Heritage Quilters Celebrates 20 Years of Quilts and Quilts | Culture & Leisure







LUCI WELDON/The Warren File

Sterling Cheston, Jr. of the Warren County Memorial Library, also a member of Heritage Quilters, standing, greets those attending the group’s 20th anniversary celebration on Saturday. Seated, from left, are members Belinda Mack Alston, Gail Richardson, Jereann King Johnson and Earlean Suitte Henderson. See more photographs from Saturday’s celebratory event in an attached photo gallery to the left.


Members of Heritage Quilters reflected on their shared love of quilting and the sense of community generated by their involvement with the group at a special event on Saturday celebrating 20 years of quilts and quilts.

The event was highlighted by a display of quilts that filled the walls of the Warren County Memorial Library’s Community Meeting Room and reflected the creativity and artistic growth of members.

Organized in 2001, Heritage Quilters is recognized not only for the talents of its members, but also as a philanthropic organization providing scholarships, funding summer excursions, maintaining the historic Aaron Hendricks House in Warrenton and organizing curriculum workshops for students.

Saturday’s event allowed the group to celebrate its current members and honor members who have passed away over the past few years: Louise Spruill, Mary Terry, Portia Hawes and Iris Olinga.







Margaret Woods Bullock and Heritage Qulters.JPG

LUCI WELDON/The Warren File

Heritage Quilters member Margaret Woods Bullock, standing, reflects on her involvement with the group. Also pictured are members Leo Kelly, Jr. and Cathy Alston-Kearney.


The community meeting room was filled with many residents of the local community and several members of the African American Quilt Circle in Durham, which inspired the creation of the Heritage Quilters.

Members of Heritage Quilters reflected on how they became interested in quilting.

Among them was Gail Richardson, who wanted to learn to sew after moving to Warren County. She took a friend’s advice to try quilting and took a class.

“When I contacted Heritage Quilters it opened up a whole new world to me,” she said.

Margaret Woods Bullock’s background was in textiles and clothing. After speaking with Jereann King Johnson, she discovered a love for quilting and made her first quilt using scraps of fabric from dresses she had made.

Leo Kelly, Jr., retired dean of adult basic education at Vance-Granville Community College, recalled offering quilting classes at the community college. He took a class and made several quilt squares, which he put together during a snowfall. Last year alone, Kelly made eight quilts.

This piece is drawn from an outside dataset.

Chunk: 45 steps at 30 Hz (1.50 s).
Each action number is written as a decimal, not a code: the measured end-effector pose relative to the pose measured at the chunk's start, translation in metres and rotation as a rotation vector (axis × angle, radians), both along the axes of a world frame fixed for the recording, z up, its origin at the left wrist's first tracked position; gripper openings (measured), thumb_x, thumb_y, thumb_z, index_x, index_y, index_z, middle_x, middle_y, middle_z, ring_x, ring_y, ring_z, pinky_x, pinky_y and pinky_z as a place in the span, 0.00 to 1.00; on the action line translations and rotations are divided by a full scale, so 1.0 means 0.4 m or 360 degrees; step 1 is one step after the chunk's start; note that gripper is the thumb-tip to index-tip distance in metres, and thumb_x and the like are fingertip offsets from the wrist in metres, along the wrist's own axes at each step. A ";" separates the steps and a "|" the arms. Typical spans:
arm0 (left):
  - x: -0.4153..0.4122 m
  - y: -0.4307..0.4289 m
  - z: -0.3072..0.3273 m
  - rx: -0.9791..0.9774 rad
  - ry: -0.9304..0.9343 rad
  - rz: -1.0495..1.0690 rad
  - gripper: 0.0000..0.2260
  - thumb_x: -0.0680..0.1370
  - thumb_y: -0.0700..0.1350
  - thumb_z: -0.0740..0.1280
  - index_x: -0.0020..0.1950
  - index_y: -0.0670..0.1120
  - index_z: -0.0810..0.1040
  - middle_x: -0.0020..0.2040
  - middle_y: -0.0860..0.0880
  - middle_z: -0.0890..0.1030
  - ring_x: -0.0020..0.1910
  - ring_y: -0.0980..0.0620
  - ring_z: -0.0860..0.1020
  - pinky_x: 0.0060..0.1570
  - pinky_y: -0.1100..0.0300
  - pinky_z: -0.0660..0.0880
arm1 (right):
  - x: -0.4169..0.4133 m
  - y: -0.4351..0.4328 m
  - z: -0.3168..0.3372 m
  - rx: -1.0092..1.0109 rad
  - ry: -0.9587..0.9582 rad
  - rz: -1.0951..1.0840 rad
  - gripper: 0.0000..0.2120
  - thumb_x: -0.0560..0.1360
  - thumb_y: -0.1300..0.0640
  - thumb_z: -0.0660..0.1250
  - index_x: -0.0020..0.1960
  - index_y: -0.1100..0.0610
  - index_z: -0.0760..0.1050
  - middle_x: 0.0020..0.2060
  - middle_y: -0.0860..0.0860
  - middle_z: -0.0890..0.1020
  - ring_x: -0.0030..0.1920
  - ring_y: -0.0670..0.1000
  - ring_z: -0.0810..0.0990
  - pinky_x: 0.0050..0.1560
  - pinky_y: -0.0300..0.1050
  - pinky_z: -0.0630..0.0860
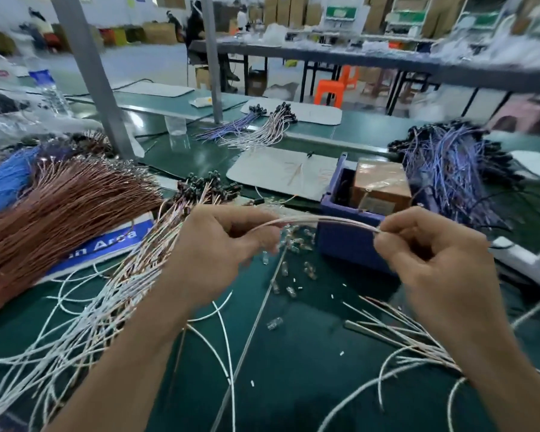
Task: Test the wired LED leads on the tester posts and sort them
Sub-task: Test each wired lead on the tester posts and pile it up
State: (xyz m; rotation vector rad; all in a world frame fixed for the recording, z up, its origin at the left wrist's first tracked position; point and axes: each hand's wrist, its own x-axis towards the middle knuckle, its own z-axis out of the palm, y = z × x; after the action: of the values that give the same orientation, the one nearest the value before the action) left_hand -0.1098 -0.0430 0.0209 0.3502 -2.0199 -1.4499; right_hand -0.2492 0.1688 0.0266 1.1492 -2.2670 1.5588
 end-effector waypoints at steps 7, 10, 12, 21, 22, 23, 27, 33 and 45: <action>-0.117 0.094 -0.057 -0.0052 -0.0353 -0.0322 0.08 0.77 0.42 0.75 0.42 0.54 0.89 0.29 0.46 0.83 0.25 0.55 0.70 0.25 0.66 0.65 | -0.078 0.210 -0.092 0.0523 -0.0114 -0.0156 0.05 0.73 0.57 0.75 0.43 0.47 0.82 0.29 0.46 0.81 0.28 0.45 0.76 0.30 0.39 0.70; -0.172 0.164 -0.100 -0.0100 -0.0378 -0.0254 0.06 0.76 0.45 0.76 0.40 0.54 0.88 0.28 0.51 0.82 0.25 0.57 0.72 0.27 0.66 0.66 | -0.084 0.229 -0.114 0.0669 -0.0086 -0.0167 0.14 0.72 0.60 0.73 0.48 0.41 0.80 0.36 0.40 0.84 0.37 0.42 0.82 0.41 0.40 0.78; -0.199 0.211 -0.127 -0.0109 -0.0331 -0.0222 0.05 0.75 0.45 0.75 0.40 0.54 0.88 0.29 0.53 0.83 0.26 0.60 0.75 0.29 0.70 0.69 | -0.082 0.227 -0.121 0.0644 -0.0065 -0.0134 0.18 0.73 0.61 0.72 0.51 0.37 0.79 0.40 0.37 0.85 0.42 0.41 0.83 0.46 0.39 0.78; -0.197 0.272 -0.193 -0.0169 -0.0265 -0.0148 0.15 0.73 0.39 0.78 0.45 0.62 0.88 0.39 0.62 0.86 0.38 0.65 0.83 0.39 0.75 0.73 | -0.081 0.226 -0.154 0.0464 -0.0134 -0.0139 0.10 0.76 0.56 0.73 0.37 0.47 0.81 0.31 0.42 0.80 0.35 0.44 0.77 0.35 0.35 0.69; -0.193 0.267 -0.194 -0.0186 -0.0272 -0.0114 0.16 0.72 0.40 0.78 0.45 0.64 0.87 0.38 0.62 0.86 0.37 0.66 0.83 0.38 0.75 0.73 | -0.087 0.231 -0.155 0.0436 -0.0176 -0.0165 0.10 0.76 0.57 0.72 0.36 0.48 0.80 0.29 0.43 0.79 0.33 0.45 0.76 0.34 0.35 0.67; -0.190 0.264 -0.195 -0.0190 -0.0275 -0.0086 0.16 0.72 0.41 0.79 0.45 0.65 0.87 0.37 0.62 0.86 0.37 0.65 0.83 0.37 0.75 0.73 | -0.091 0.234 -0.155 0.0417 -0.0225 -0.0179 0.10 0.76 0.57 0.72 0.36 0.50 0.80 0.28 0.44 0.77 0.32 0.44 0.74 0.33 0.34 0.66; -0.193 0.259 -0.195 -0.0193 -0.0268 -0.0019 0.09 0.70 0.51 0.76 0.44 0.67 0.86 0.38 0.63 0.85 0.38 0.65 0.83 0.39 0.74 0.75 | -0.091 0.228 -0.163 0.0394 -0.0234 -0.0291 0.11 0.77 0.56 0.71 0.36 0.53 0.78 0.25 0.45 0.73 0.30 0.46 0.70 0.31 0.37 0.65; -0.194 0.198 -0.182 0.0041 -0.0128 0.0140 0.06 0.68 0.49 0.79 0.41 0.60 0.88 0.35 0.54 0.86 0.32 0.60 0.80 0.33 0.69 0.74 | -0.094 0.237 -0.172 0.0201 -0.0171 -0.0636 0.09 0.78 0.56 0.71 0.39 0.50 0.80 0.29 0.41 0.80 0.30 0.46 0.75 0.33 0.32 0.67; -0.202 0.157 -0.184 0.0375 -0.0274 0.0297 0.12 0.73 0.35 0.77 0.38 0.52 0.89 0.32 0.49 0.85 0.29 0.58 0.79 0.30 0.69 0.73 | -0.112 0.286 -0.151 -0.0050 0.0023 -0.0834 0.05 0.75 0.51 0.67 0.40 0.48 0.80 0.31 0.40 0.81 0.36 0.44 0.80 0.33 0.38 0.71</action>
State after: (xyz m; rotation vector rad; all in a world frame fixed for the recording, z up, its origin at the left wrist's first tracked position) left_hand -0.1906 0.0197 -0.0529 0.7659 -1.8898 -1.5859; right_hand -0.2938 0.2830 -0.0337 0.4896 -2.2713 1.3569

Sterling Cheston, Jr. joined Heritage Quilters as part of their Stitching Life Stories project run in conjunction with the Inspire Creative Writing workshops hosted by Jane Ball-Groom.

Group members also described examples of their quilts which they included in the Heritage Quilters exhibit. These included several examples using the Turning Twenty pattern. Members were required to include a “challenge fabric” in their quilts when selecting colors and fabrics for their designs.

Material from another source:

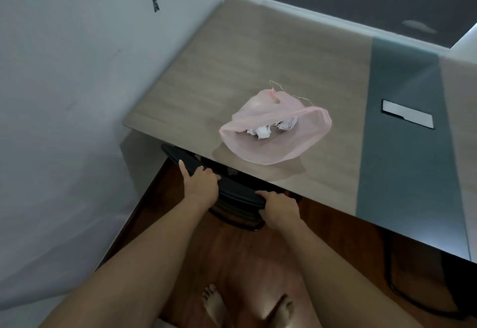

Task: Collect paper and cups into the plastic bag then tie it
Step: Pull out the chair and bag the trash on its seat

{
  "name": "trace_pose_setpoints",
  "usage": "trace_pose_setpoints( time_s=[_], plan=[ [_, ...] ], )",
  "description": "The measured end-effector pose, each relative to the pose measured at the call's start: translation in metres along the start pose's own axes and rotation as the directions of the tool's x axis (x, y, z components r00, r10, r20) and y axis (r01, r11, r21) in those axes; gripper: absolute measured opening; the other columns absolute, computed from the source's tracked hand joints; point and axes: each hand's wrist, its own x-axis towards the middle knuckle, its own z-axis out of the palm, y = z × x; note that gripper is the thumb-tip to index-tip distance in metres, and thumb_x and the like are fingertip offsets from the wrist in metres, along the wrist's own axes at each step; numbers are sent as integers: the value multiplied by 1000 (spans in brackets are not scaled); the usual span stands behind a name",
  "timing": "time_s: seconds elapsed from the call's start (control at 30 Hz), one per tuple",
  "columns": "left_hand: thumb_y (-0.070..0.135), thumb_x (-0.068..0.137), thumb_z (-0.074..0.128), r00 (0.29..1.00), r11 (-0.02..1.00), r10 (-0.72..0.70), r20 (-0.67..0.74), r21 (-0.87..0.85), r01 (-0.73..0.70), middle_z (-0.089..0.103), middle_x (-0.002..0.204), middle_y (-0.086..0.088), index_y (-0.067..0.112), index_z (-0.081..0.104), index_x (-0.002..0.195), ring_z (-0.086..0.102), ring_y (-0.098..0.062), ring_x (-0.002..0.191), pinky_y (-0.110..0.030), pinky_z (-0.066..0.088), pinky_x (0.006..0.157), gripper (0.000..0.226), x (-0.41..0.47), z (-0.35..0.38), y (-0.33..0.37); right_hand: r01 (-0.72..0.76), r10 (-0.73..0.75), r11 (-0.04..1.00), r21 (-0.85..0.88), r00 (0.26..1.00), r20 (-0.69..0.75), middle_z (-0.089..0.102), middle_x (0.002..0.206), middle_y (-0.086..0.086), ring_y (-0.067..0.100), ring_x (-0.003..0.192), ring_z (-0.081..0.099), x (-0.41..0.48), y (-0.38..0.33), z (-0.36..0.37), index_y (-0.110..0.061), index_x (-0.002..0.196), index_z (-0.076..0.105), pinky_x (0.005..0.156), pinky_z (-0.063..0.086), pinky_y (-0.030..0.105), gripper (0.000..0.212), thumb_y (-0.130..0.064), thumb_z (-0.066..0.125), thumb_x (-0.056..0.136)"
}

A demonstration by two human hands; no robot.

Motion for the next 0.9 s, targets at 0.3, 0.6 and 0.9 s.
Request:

Members also showcased examples of other quilts they have made, including those from the Stitching Life Stories project.

These quilts conveyed a complex range of moods. Belinda Mack Alston recalled fond memories of her grandfather opening a record store in Florida. She created a quilt depicting a beach scene that, at first glance, seemed to reflect the joy of a family trip to Florida. However, Alston noted that the surf had pushed her and her father away from shore. His father did not survive.

In contrast, Sterling Cheston, Jr. described his quilt depicting the old Warren County Training School with a bicycle on the school’s campus. He described going to school on Saturdays with his father, a masonry and industrial arts teacher in high school. Sometimes Cheston and his brothers helped their father with his work, and other times they rode bicycles.

Cathy Alston-Kearney shed light on thoughtful quilts, including a scene evoking memories of his mother’s bedroom and the perfume bottles and other personal items he kept on his dresser.

She also included the Tree of Life Memorial Quilt honoring her family members with a reference to the Tree of Life depicted in the Book of Revelation in the Bible. The quilt features a large tree with a number of symbolic elements to honor living family members and those who have passed away.

Other topics reflected in the quilts on display included life experiences, beloved characters, and the African American experience.

Members of Heritage Quilters regard the first 20 years of the group as a significant part of their journey as individuals and as a quilting community. They look forward to many years of creativity and community involvement with plans for new opportunities in the years to come, including possible online quilting classes.